■ About this task: Figure out how many lines in these records contain "robot". Only the number belongs in the reply.

──────── Supplied data

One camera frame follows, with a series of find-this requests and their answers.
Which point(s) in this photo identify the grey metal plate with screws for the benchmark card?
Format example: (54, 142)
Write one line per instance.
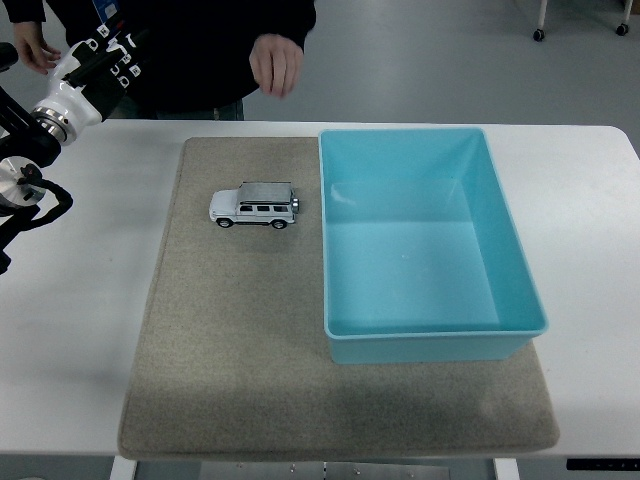
(375, 472)

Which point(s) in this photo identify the person's left hand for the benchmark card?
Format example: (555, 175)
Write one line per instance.
(275, 65)

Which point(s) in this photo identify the beige fabric mat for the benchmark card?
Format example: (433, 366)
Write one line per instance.
(225, 325)

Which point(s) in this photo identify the white cart leg with caster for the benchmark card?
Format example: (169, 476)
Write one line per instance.
(622, 29)
(538, 34)

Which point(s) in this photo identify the person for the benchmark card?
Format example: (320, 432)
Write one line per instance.
(200, 60)

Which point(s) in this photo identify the white table leg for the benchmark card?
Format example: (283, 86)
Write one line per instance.
(506, 471)
(122, 470)

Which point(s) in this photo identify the person's right hand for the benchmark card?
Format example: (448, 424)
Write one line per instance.
(32, 50)

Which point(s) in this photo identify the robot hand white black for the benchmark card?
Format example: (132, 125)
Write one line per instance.
(75, 102)

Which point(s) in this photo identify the black table control panel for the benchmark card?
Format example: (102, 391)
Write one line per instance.
(600, 464)

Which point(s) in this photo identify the blue plastic box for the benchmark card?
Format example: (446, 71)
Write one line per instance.
(410, 270)

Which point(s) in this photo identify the person's hand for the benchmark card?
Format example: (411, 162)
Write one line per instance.
(32, 50)
(275, 65)

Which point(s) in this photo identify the white toy car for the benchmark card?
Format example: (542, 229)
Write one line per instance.
(255, 210)

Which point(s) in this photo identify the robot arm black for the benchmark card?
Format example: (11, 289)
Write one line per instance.
(30, 142)

────────────────

■ Your solution: 2